Lines holding the string "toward" are the ones to copy; find them all in the data.
[Start of Attachment]
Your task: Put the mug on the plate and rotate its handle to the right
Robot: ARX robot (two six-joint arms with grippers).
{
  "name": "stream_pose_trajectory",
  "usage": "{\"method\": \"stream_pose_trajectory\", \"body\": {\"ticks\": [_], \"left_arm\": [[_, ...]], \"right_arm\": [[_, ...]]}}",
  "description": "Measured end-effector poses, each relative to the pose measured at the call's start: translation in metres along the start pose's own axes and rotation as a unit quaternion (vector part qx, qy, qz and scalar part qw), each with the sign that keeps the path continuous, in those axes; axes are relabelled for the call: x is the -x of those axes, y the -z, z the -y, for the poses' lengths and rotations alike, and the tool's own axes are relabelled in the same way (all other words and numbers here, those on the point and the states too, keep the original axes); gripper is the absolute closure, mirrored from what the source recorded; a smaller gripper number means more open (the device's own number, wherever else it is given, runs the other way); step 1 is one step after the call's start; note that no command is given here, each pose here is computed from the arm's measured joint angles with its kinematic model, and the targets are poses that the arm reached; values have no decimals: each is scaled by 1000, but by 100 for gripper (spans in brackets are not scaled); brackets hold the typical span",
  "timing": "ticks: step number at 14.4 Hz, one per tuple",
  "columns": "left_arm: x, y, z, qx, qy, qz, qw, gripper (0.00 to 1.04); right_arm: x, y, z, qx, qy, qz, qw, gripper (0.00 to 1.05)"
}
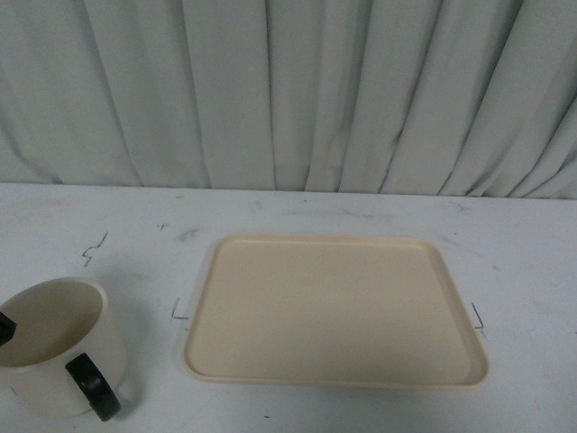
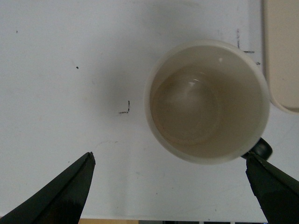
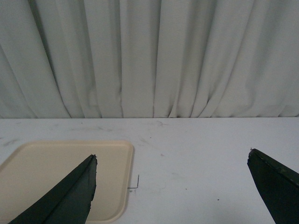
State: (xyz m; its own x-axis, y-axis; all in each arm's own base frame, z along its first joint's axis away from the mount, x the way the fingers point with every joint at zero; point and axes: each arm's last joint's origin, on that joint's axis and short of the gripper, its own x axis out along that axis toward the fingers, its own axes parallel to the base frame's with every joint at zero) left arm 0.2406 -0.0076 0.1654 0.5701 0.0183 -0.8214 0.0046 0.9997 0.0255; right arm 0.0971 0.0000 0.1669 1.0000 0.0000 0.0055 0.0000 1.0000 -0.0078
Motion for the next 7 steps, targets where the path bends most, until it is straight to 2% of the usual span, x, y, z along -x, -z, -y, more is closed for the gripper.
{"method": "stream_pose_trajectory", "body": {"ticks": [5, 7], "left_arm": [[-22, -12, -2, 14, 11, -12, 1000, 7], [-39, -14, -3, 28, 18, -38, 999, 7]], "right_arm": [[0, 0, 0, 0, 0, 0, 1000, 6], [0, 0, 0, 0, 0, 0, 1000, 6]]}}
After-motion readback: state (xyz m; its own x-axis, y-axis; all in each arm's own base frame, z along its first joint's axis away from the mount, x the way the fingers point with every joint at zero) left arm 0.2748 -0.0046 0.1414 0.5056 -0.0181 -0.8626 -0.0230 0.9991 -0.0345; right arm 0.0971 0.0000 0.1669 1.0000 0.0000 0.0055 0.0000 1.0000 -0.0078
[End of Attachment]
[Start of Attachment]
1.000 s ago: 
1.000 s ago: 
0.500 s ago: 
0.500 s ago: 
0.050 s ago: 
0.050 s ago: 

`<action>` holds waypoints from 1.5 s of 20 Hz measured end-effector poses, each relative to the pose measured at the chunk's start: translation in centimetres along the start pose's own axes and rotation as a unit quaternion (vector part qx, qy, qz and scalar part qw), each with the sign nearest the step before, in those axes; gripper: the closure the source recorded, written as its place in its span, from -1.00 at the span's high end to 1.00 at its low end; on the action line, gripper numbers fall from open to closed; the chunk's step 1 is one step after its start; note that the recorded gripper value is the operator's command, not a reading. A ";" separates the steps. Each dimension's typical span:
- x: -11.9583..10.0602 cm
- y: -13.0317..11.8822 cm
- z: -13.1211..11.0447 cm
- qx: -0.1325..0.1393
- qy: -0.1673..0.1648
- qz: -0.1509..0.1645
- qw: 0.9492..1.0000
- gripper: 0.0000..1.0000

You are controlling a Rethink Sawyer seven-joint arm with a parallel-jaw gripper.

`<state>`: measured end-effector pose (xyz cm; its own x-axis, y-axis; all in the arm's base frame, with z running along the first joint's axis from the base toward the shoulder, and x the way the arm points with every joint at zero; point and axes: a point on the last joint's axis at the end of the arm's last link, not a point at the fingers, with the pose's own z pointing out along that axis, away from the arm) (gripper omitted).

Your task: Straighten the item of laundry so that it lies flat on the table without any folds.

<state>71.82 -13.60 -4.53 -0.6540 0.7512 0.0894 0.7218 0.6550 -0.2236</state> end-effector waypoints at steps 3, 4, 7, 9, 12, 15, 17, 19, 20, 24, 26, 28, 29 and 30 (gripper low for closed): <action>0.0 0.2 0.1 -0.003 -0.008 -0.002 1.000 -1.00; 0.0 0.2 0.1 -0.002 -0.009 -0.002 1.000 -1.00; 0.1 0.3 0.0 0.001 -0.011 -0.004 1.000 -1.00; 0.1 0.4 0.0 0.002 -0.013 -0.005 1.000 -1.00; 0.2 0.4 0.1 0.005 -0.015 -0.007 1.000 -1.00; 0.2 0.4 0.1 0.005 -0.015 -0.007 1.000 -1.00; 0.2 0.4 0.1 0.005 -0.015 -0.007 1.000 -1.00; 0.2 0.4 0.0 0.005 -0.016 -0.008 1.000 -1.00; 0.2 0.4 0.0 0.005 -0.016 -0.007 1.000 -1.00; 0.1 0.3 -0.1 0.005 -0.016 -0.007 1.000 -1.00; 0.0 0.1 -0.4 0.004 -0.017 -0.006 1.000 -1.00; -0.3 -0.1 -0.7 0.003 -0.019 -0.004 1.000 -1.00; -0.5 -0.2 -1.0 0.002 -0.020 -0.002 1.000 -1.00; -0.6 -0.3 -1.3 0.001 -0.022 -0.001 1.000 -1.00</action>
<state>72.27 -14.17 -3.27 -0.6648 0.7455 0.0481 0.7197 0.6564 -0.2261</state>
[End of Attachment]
Response to this exercise:
State: (xyz m; its own x-axis, y-axis; all in each arm's own base frame, z along its first joint's axis away from the mount, x the way the fingers point with every joint at zero; point and axes: each arm's last joint's origin, on that joint's axis and short of the gripper, its own x axis out along that axis toward the fingers, its own axes parallel to the base frame's with every joint at zero) left arm 0.2406 -0.0076 0.1654 0.5701 0.0183 -0.8214 0.0046 0.9997 0.0255; right arm 0.0971 0.0000 0.1669 1.0000 0.0000 0.0055 0.0000 1.0000 -0.0078
`<state>`: measured end-effector pose (xyz cm; its own x-axis, y-axis; all in the arm's base frame, with z running along the first joint's axis from the base toward the shoulder, and x the way the arm points with every joint at zero; point and axes: a point on the last joint's axis at the end of the arm's last link, not a point at the fingers, with the pose's own z pointing out along that axis, away from the arm) (gripper omitted).

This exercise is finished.